Copp's Hill is an elevation in the historic North End of Boston, Massachusetts. It is bordered by Hull Street, Charter Street and Snow Hill Street. The hill takes its name from William Copp, a shoemaker who once owned the land.Copp's Hill Burying Ground is a stop on the Freedom Trail.
Like all of the Shawmut Peninsula, the hill was Algonquian territory before the establishment of the Massachusetts Bay Colony. The first English settlers to the hill arrived in the 1630s and built a windmill atop the hill to grind grain.
Founded by the town of Boston in 1659, Copp's Hill Burying Ground is the second oldest burying ground in the city. The cemetery's boundaries were extended several times, and the grounds contain the remains of many notable Bostonians in the thousands of graves and 272 tombs.

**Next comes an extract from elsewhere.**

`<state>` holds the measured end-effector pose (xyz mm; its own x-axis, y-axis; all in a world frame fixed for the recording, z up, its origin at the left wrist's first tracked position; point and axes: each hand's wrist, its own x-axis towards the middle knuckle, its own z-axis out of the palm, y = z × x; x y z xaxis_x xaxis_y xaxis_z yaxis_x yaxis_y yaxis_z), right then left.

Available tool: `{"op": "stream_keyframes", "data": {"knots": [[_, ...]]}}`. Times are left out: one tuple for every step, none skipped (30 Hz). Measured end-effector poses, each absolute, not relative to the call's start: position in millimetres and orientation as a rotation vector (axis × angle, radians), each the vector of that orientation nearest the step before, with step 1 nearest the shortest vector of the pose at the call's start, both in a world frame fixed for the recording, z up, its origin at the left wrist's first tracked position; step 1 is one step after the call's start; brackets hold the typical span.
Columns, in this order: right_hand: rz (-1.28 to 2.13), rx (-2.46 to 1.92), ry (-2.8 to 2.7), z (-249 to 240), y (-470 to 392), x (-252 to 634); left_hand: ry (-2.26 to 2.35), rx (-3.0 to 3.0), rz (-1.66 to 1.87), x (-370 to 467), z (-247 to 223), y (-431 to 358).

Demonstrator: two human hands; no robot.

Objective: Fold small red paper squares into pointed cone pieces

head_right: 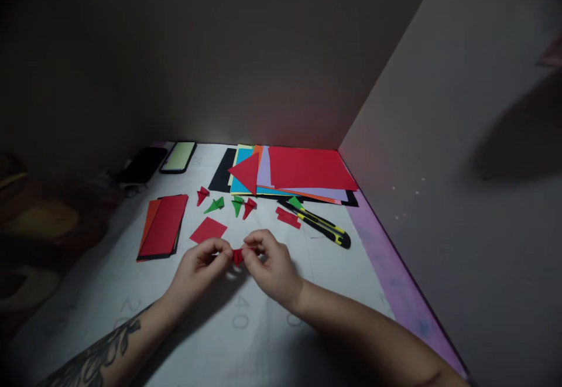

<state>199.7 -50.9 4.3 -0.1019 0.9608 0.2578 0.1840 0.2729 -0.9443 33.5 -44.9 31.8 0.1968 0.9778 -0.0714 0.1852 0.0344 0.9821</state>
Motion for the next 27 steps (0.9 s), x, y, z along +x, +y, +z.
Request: {"op": "stream_keyframes", "data": {"knots": [[0.973, -1.102, -1.532, 6, -51, 199, 1.201, 1.386, 0.915, 33, 32, -44], [0.985, -1.101, -1.542, 7, -51, 199, 1.190, 1.389, 0.901, 33, 32, -44], [0.993, -1.104, -1.555, 8, -50, 198, 1.177, 1.402, 0.885, 32, 31, -44], [0.993, -1.109, -1.571, 9, -50, 198, 1.166, 1.424, 0.871, 32, 30, -44], [0.987, -1.115, -1.593, 10, -49, 198, 1.158, 1.449, 0.856, 32, 28, -44], [0.976, -1.120, -1.617, 11, -49, 198, 1.154, 1.473, 0.841, 32, 26, -44], [0.967, -1.122, -1.639, 11, -48, 198, 1.152, 1.489, 0.827, 33, 25, -44], [0.961, -1.123, -1.654, 11, -48, 198, 1.150, 1.491, 0.816, 34, 23, -44], [0.958, -1.126, -1.660, 11, -48, 198, 1.145, 1.481, 0.813, 34, 21, -44], [0.957, -1.130, -1.657, 11, -47, 197, 1.139, 1.462, 0.816, 35, 19, -44], [0.957, -1.136, -1.644, 11, -48, 197, 1.132, 1.439, 0.825, 36, 17, -43], [0.960, -1.144, -1.624, 11, -48, 197, 1.126, 1.415, 0.839, 37, 16, -43], [0.964, -1.152, -1.601, 11, -48, 196, 1.122, 1.392, 0.855, 37, 15, -43], [0.973, -1.159, -1.575, 11, -49, 195, 1.123, 1.372, 0.871, 38, 13, -42], [0.986, -1.166, -1.546, 11, -49, 195, 1.128, 1.358, 0.883, 39, 12, -42], [0.999, -1.171, -1.516, 11, -49, 194, 1.133, 1.348, 0.891, 40, 10, -43], [1.012, -1.176, -1.488, 11, -48, 194, 1.134, 1.342, 0.894, 41, 8, -43], [1.023, -1.178, -1.458, 10, -47, 194, 1.134, 1.340, 0.891, 43, 6, -44], [1.035, -1.176, -1.427, 10, -46, 194, 1.134, 1.338, 0.883, 44, 4, -45], [1.045, -1.169, -1.393, 9, -44, 195, 1.127, 1.334, 0.874, 45, 1, -46], [1.052, -1.159, -1.358, 8, -43, 196, 1.113, 1.325, 0.863, 46, 0, -47], [1.058, -1.147, -1.328, 7, -41, 197, 1.088, 1.310, 0.848, 46, -1, -48], [1.059, -1.137, -1.302, 6, -39, 199, 1.058, 1.288, 0.835, 47, 0, -49], [1.057, -1.132, -1.289, 6, -38, 199, 1.028, 1.264, 0.825, 46, 1, -50], [1.055, -1.133, -1.290, 5, -38, 199, 1.012, 1.240, 0.822, 45, 4, -50], [1.053, -1.139, -1.301, 5, -38, 199, 1.020, 1.223, 0.842, 44, 7, -50], [1.053, -1.148, -1.318, 4, -38, 198, 1.031, 1.215, 0.859, 43, 10, -49]]}}
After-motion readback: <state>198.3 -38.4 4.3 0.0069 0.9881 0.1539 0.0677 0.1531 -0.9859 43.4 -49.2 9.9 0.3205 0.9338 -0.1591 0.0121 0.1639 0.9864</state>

Among the Bostonians buried here are the original owner, William Copp, his children, Increase Mather, Cotton Mather, Robert Newman (the patriot who placed the signal lanterns in the steeple of Old North Church for Paul Revere's midnight ride to Lexington and Concord), Prince Hall (the father of Black Freemasonry), and many unmarked graves of the African Americans who lived in the "New Guinea" community at the foot of the hill. The cemetery was not an official stop on the Freedom Trail when it was created in 1951, but it has since been added and is much-frequented by tourists and photographers.